The major G-quadruplex formed in the human platelet-derived growth factor receptor β promoter adopts a novel broken-strand structure in K+ solution

Yuwei Chen, Prashansa Agrawal, Robert V. Brown, Emmanuel Hatzakis, Laurence Hurley, Danzhou Yang

Research output: Contribution to journalArticlepeer-review

63 Scopus citations

Abstract

Overexpression of platelet-derived growth factor receptor β (PDGFR-β) has been associated with cancers and vascular and fibrotic disorders. PDGFR-β has become an attractive target for the treatment of cancers and fibrotic disorders. DNA G-quadruplexes formed in the GC-rich nuclease hypersensitivity element of the human PDGFR-β gene promoter have been found to inhibit PDGFR-β transcriptional activity. Here we determined the major G-quadruplex formed in the PDGFR-β promoter. Instead of using four continuous runs with three or more guanines, this G-quadruplex adopts a novel folding with a broken G-strand to form a primarily parallel-stranded intramolecular structure with three 1 nucleotide (nt) double-chain-reversal loops and one additional lateral loop. The novel folding of the PDGFR-β promoter G-quadruplex emphasizes the robustness of parallel-stranded structural motifs with a 1 nt loop.
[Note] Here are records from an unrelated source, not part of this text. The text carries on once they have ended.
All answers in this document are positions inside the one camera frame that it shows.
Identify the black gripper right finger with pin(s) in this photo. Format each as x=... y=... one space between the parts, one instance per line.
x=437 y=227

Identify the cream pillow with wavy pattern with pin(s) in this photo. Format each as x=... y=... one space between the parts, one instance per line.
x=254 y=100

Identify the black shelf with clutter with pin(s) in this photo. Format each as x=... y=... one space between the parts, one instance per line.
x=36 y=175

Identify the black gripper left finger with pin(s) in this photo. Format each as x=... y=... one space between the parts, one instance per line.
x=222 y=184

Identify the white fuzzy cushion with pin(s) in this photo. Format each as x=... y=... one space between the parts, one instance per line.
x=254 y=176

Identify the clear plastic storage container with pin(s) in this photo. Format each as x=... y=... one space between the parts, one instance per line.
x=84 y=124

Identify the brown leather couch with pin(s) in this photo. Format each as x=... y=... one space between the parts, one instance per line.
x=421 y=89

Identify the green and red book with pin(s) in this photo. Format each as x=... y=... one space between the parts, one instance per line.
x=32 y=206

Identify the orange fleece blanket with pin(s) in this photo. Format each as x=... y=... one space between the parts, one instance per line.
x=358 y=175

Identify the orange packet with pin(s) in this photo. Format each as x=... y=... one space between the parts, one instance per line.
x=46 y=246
Considering recent progress on G-quadruplexes formed in gene-promoter sequences, we suggest the 1 nt looped GiNGj motif may have been evolutionarily selected to serve as a stable foundation upon which the promoter G-quadruplexes can build. The novel folding of the PDGFR-β promoter G-quadruplex may be attractive for small-molecule drugs that specifically target this secondary structure and modulate PDGFR-β gene expression.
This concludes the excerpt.